#### Problem to work on
Write out the listing in full, matching it word for word.

#### Material to process
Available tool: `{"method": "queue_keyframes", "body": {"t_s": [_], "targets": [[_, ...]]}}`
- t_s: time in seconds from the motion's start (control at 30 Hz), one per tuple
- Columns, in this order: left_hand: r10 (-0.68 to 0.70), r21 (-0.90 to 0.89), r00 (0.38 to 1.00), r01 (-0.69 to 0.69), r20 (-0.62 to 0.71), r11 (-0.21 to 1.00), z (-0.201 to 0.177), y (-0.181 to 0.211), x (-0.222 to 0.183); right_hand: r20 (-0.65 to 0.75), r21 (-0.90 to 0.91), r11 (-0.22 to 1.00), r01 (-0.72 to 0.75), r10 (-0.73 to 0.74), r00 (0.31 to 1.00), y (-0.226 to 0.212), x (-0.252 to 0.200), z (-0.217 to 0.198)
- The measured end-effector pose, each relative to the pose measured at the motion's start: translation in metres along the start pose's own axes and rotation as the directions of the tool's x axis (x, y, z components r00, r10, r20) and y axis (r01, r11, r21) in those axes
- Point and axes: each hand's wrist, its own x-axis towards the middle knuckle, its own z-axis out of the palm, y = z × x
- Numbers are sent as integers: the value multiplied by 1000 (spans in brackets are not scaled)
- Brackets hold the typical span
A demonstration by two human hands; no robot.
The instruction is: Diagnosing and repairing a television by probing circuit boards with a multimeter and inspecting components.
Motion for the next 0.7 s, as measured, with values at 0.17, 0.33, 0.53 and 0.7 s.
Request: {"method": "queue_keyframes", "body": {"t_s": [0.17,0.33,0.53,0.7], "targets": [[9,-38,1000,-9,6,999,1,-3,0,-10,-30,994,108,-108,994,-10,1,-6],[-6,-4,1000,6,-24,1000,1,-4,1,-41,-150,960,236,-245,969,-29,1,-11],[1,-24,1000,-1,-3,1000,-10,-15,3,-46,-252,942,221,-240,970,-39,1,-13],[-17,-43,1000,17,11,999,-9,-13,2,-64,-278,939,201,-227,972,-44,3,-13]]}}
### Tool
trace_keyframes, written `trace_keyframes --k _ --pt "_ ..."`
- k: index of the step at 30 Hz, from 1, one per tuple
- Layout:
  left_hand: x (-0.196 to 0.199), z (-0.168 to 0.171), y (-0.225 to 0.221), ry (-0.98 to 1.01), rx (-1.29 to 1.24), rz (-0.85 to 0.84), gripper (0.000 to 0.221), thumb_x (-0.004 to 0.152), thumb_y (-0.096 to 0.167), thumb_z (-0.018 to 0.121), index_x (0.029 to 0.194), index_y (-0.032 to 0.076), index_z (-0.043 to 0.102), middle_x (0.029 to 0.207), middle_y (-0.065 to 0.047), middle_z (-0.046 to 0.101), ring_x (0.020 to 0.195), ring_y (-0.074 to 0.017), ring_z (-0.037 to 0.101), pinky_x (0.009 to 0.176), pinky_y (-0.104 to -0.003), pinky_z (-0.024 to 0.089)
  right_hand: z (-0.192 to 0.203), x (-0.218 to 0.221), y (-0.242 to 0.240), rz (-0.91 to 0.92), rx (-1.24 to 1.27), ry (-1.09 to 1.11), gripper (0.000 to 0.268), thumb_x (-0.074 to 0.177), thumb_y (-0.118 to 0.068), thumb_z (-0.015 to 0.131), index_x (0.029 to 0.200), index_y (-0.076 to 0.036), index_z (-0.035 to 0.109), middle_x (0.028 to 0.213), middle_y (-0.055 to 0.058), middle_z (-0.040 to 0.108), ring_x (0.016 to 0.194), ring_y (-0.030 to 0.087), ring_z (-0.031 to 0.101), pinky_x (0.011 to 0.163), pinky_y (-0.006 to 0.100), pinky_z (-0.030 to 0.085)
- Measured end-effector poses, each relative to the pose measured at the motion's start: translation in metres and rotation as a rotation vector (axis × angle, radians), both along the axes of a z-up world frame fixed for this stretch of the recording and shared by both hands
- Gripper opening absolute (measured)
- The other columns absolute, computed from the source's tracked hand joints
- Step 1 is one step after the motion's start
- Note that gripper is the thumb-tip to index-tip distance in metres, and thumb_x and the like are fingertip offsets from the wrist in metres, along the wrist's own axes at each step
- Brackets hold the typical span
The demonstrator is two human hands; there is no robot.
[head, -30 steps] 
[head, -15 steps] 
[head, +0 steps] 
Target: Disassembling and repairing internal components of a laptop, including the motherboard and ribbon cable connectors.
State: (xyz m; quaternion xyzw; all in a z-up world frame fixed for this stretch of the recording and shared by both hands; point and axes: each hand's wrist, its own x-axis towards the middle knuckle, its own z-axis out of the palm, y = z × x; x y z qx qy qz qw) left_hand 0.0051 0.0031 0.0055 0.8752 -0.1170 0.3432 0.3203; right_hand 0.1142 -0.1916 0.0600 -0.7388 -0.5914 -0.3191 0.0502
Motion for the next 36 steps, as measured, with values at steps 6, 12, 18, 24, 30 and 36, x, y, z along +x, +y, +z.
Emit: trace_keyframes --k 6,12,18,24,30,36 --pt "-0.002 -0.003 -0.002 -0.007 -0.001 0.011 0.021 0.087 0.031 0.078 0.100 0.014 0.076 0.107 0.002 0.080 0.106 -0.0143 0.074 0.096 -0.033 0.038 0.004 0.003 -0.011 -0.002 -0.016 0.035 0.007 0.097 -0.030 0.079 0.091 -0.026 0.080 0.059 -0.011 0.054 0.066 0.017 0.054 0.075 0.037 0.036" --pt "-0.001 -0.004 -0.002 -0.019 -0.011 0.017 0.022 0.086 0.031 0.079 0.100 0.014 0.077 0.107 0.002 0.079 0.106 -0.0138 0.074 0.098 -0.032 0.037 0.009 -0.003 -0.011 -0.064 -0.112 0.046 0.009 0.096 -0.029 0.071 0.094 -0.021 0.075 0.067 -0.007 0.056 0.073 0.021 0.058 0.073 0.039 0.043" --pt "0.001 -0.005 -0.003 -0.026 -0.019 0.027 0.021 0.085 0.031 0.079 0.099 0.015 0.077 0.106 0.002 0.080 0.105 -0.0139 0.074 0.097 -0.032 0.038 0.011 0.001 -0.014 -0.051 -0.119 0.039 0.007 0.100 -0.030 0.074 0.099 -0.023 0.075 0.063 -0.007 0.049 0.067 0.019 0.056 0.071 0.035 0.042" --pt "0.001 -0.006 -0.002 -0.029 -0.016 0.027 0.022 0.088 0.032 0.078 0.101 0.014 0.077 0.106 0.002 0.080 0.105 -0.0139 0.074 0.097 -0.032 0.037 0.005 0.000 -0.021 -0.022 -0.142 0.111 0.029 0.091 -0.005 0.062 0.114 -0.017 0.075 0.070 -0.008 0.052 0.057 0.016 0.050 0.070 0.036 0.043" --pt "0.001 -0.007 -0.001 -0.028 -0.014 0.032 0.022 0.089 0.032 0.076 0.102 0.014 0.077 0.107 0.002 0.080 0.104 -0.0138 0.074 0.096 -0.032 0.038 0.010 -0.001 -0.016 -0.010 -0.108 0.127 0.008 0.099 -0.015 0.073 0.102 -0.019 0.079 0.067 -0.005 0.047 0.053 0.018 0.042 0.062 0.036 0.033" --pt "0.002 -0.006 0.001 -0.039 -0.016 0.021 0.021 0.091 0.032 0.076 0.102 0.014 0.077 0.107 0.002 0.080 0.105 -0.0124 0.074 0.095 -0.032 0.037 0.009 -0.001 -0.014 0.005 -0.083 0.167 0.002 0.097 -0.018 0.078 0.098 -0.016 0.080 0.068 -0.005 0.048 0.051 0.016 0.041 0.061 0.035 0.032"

#### Answer for the task
Available tool: `{"method": "queue_keyframes", "body": {"t_s": [_], "targets": [[_, ...]]}}`
- t_s: time in seconds from the motion's start (control at 30 Hz), one per tuple
- Columns, in this order: left_hand: r10 (-0.68 to 0.70), r21 (-0.90 to 0.89), r00 (0.38 to 1.00), r01 (-0.69 to 0.69), r20 (-0.62 to 0.71), r11 (-0.21 to 1.00), z (-0.201 to 0.177), y (-0.181 to 0.211), x (-0.222 to 0.183); right_hand: r20 (-0.65 to 0.75), r21 (-0.90 to 0.91), r11 (-0.22 to 1.00), r01 (-0.72 to 0.75), r10 (-0.73 to 0.74), r00 (0.31 to 1.00), y (-0.226 to 0.212), x (-0.252 to 0.200), z (-0.217 to 0.198)
- The measured end-effector pose, each relative to the pose measured at the motion's start: translation in metres along the start pose's own axes and rotation as the directions of the tool's x axis (x, y, z components r00, r10, r20) and y axis (r01, r11, r21) in those axes
- Point and axes: each hand's wrist, its own x-axis towards the middle knuckle, its own z-axis out of the palm, y = z × x
- Numbers are sent as integers: the value multiplied by 1000 (spans in brackets are not scaled)
- Brackets hold the typical span
A demonstration by two human hands; no robot.
The instruction is: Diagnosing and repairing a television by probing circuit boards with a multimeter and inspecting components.
Motion for the next 0.7 s, as measured, with values at 0.17, 0.33, 0.53 and 0.7 s.
Request: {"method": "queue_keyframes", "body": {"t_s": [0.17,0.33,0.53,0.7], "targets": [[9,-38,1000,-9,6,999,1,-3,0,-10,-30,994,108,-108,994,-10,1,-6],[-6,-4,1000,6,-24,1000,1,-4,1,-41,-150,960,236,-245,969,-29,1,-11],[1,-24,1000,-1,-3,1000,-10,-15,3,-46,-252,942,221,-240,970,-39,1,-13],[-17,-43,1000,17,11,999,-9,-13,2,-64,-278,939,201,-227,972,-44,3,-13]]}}
### Tool
trace_keyframes, written `trace_keyframes --k _ --pt "_ ..."`
- k: index of the step at 30 Hz, from 1, one per tuple
- Layout:
  left_hand: x (-0.196 to 0.199), z (-0.168 to 0.171), y (-0.225 to 0.221), ry (-0.98 to 1.01), rx (-1.29 to 1.24), rz (-0.85 to 0.84), gripper (0.000 to 0.221), thumb_x (-0.004 to 0.152), thumb_y (-0.096 to 0.167), thumb_z (-0.018 to 0.121), index_x (0.029 to 0.194), index_y (-0.032 to 0.076), index_z (-0.043 to 0.102), middle_x (0.029 to 0.207), middle_y (-0.065 to 0.047), middle_z (-0.046 to 0.101), ring_x (0.020 to 0.195), ring_y (-0.074 to 0.017), ring_z (-0.037 to 0.101), pinky_x (0.009 to 0.176), pinky_y (-0.104 to -0.003), pinky_z (-0.024 to 0.089)
  right_hand: z (-0.192 to 0.203), x (-0.218 to 0.221), y (-0.242 to 0.240), rz (-0.91 to 0.92), rx (-1.24 to 1.27), ry (-1.09 to 1.11), gripper (0.000 to 0.268), thumb_x (-0.074 to 0.177), thumb_y (-0.118 to 0.068), thumb_z (-0.015 to 0.131), index_x (0.029 to 0.200), index_y (-0.076 to 0.036), index_z (-0.035 to 0.109), middle_x (0.028 to 0.213), middle_y (-0.055 to 0.058), middle_z (-0.040 to 0.108), ring_x (0.016 to 0.194), ring_y (-0.030 to 0.087), ring_z (-0.031 to 0.101), pinky_x (0.011 to 0.163), pinky_y (-0.006 to 0.100), pinky_z (-0.030 to 0.085)
- Measured end-effector poses, each relative to the pose measured at the motion's start: translation in metres and rotation as a rotation vector (axis × angle, radians), both along the axes of a z-up world frame fixed for this stretch of the recording and shared by both hands
- Gripper opening absolute (measured)
- The other columns absolute, computed from the source's tracked hand joints
- Step 1 is one step after the motion's start
- Note that gripper is the thumb-tip to index-tip distance in metres, and thumb_x and the like are fingertip offsets from the wrist in metres, along the wrist's own axes at each step
- Brackets hold the typical span
The demonstrator is two human hands; there is no robot.
[head, -30 steps] 
[head, -15 steps] 
[head, +0 steps] 
Target: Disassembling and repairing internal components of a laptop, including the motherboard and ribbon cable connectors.
State: (xyz m; quaternion xyzw; all in a z-up world frame fixed for this stretch of the recording and shared by both hands; point and axes: each hand's wrist, its own x-axis towards the middle knuckle, its own z-axis out of the palm, y = z × x; x y z qx qy qz qw) left_hand 0.0051 0.0031 0.0055 0.8752 -0.1170 0.3432 0.3203; right_hand 0.1142 -0.1916 0.0600 -0.7388 -0.5914 -0.3191 0.0502
Motion for the next 36 steps, as measured, with values at steps 6, 12, 18, 24, 30 and 36, x, y, z along +x, +y, +z.
Emit: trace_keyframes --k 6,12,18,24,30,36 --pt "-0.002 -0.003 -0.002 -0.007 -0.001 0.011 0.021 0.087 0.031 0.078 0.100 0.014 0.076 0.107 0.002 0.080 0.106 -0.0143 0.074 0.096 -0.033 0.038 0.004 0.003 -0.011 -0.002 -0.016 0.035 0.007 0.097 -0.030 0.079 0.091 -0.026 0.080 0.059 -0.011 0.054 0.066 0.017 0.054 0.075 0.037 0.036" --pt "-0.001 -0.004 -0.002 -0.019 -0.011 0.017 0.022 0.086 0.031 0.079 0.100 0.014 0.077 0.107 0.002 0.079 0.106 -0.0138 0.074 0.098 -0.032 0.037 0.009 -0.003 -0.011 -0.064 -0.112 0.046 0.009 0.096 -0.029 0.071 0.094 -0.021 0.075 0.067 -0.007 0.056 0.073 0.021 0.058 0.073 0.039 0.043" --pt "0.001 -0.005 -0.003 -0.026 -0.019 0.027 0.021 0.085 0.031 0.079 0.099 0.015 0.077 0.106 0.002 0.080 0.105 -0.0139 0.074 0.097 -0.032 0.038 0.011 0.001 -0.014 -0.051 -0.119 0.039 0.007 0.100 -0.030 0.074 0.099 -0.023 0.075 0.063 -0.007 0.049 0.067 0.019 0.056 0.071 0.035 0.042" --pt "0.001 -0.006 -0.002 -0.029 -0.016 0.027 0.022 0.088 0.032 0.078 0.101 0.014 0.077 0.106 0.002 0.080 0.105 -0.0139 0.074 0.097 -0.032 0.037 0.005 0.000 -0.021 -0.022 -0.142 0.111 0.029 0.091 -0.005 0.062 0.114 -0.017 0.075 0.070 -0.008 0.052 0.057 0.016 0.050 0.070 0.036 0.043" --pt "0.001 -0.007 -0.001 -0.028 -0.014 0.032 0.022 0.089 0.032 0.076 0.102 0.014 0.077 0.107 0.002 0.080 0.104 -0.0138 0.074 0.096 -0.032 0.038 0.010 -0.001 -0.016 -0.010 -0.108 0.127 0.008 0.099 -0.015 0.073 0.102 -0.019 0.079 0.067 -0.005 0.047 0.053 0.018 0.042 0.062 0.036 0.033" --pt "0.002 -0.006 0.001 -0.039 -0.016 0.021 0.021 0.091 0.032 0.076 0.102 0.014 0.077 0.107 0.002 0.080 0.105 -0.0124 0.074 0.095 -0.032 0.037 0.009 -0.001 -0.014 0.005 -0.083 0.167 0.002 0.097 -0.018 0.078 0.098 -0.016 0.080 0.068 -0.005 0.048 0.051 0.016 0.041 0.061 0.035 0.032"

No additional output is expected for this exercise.